HPC Startup Takes a Shine to Lustre

By Michael Feldman

July 29, 2010

Lustre, the much-beloved open-source file system technology used by many of the top supercomputers in the world, has a new friend. Actually a whole new company. Whamcloud, a venture-funded startup based in upscale Danville, California, came out of hiding on Wednesday and announced its intentions to help carry the Lustre torch forward on Linux.

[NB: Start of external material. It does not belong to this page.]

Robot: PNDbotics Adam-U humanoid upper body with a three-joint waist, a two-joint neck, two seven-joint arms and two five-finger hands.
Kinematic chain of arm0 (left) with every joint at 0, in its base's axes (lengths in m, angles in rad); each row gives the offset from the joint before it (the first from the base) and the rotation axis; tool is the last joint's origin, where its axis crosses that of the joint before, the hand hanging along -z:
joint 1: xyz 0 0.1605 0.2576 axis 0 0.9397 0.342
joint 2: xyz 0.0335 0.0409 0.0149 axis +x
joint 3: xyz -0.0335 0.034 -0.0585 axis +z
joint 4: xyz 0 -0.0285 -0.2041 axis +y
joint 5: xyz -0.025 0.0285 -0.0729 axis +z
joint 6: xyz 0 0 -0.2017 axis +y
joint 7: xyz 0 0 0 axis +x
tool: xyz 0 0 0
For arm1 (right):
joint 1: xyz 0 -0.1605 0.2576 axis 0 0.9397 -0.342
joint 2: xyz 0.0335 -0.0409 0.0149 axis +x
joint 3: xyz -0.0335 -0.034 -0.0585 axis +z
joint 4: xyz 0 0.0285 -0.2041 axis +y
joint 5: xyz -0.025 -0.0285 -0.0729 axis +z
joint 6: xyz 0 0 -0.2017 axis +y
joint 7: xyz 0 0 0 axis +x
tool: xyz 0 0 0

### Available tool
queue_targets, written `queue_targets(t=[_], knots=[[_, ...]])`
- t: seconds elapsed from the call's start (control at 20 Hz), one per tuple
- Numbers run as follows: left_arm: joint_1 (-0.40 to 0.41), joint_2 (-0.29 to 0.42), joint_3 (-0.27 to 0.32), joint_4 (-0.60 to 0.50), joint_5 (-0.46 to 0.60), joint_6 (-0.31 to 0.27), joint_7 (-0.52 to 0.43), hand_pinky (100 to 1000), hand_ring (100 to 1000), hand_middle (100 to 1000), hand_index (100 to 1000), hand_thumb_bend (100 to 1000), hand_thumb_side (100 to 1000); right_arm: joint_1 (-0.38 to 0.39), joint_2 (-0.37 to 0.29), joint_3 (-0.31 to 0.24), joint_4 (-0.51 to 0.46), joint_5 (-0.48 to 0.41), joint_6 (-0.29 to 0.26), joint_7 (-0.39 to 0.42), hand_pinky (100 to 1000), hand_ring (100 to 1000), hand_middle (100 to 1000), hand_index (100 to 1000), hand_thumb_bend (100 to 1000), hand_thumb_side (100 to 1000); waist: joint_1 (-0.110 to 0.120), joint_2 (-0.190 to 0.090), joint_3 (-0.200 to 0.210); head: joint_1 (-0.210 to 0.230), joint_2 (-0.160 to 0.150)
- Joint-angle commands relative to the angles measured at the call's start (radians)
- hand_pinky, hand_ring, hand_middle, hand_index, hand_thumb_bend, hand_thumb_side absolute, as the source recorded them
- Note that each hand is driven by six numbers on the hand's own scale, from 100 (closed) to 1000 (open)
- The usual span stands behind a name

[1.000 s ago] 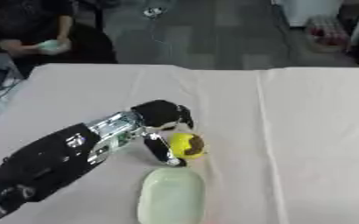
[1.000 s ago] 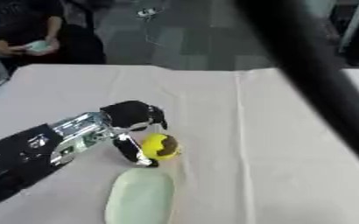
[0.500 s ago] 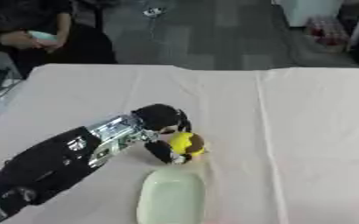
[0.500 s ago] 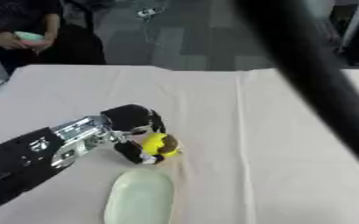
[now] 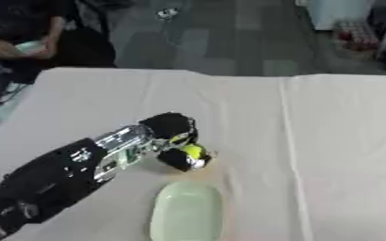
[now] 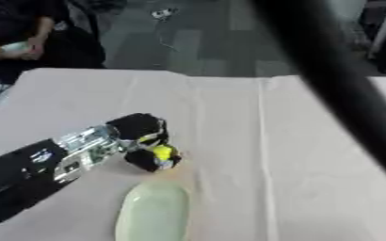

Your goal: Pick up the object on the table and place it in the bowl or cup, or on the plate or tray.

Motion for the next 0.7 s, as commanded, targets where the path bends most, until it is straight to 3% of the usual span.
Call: queue_targets(t=[0.05, 0.4, 0.7], knots=[[-0.003, 0.053, 0.022, -0.057, 0.011, 0.012, 0.016, 100, 100, 100, 242, 151, 802, 0.006, -0.003, 0.001, -0.014, 0.016, -0.301, -0.299, 374, 330, 295, 446, 515, 652, -0.005, -0.018, 0.007, -0.008, -0.012], [0.020, 0.109, 0.029, -0.244, 0.010, 0.076, -0.002, 100, 100, 100, 202, 141, 792, 0.031, 0.011, 0.012, -0.014, 0.057, -0.301, -0.299, 373, 330, 293, 442, 505, 645, -0.011, -0.031, 0.030, -0.024, -0.014], [0.074, 0.160, 0.009, -0.422, 0.044, 0.164, -0.114, 100, 100, 100, 201, 147, 781, 0.042, 0.017, 0.024, -0.014, 0.081, -0.301, -0.299, 373, 330, 292, 440, 501, 640, -0.013, -0.037, 0.039, -0.020, -0.010]])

Right now Lustre could use a champion. The technology has been passed around a lot since it was originally developed in 1999 by Peter Braam at Carnegie Mellon University. Braam later founded Cluster File Systems (CFS), which released Lustre 1.0 in 2003. Sun Microsystems acquired the technology, along with the CFS engineers in 2007. Of course, by then, Sun was a sinking ship, leading to Oracle’s acquisition of the company in 2010, with Lustre in tow.

That’s when the HPC community started getting nervous. Oracle was never an HPC organization, and from all outward signs (or lack thereof), is not likely to become one. The company has apparently maintained a Lustre team, however, and plans (PDF) to continue hosting the software for the open source Lustre community. But paid support for Lustre 2.0 will be limited to Oracle systems only. Worse yet, it looks like ZFS (an advanced 128-bit file system developed by Sun) will not be ported to Linux, leaving Lustre to rely on the OS’s less-capable extended (ext) file system technology.
 
Enter Whamcloud. The company intends to step into the void left by Oracle and advance the Lustre technology for high performance computing, giving some hope that the file system technology has a viable future in supercomputing — and perhaps elsewhere. “High performance computing is suffering a little bit right now,” says Whamcloud CEO Brent Gorda. “There are always performance bottlenecks everywhere, but the file system is a critical one that is the Achilles Heel in many cases.”

I got a chance to talk with the new CEO about the company’s plans and his expectations for the business. Gorda, who up until a couple of weeks ago was Deputy for Advanced Technology Projects at the Lawrence Livermore National Laboratory (LLNL), has managed to attract a couple of other well-known Lustre true-believers to the Whamcloud venture. Eric Barton, a lead engineer on the Lustre group at Oracle, is now Whamcloud’s CTO; and Robert Read, who lead the Lustre 2.0 project at Oracle, has signed on as the principal engineer.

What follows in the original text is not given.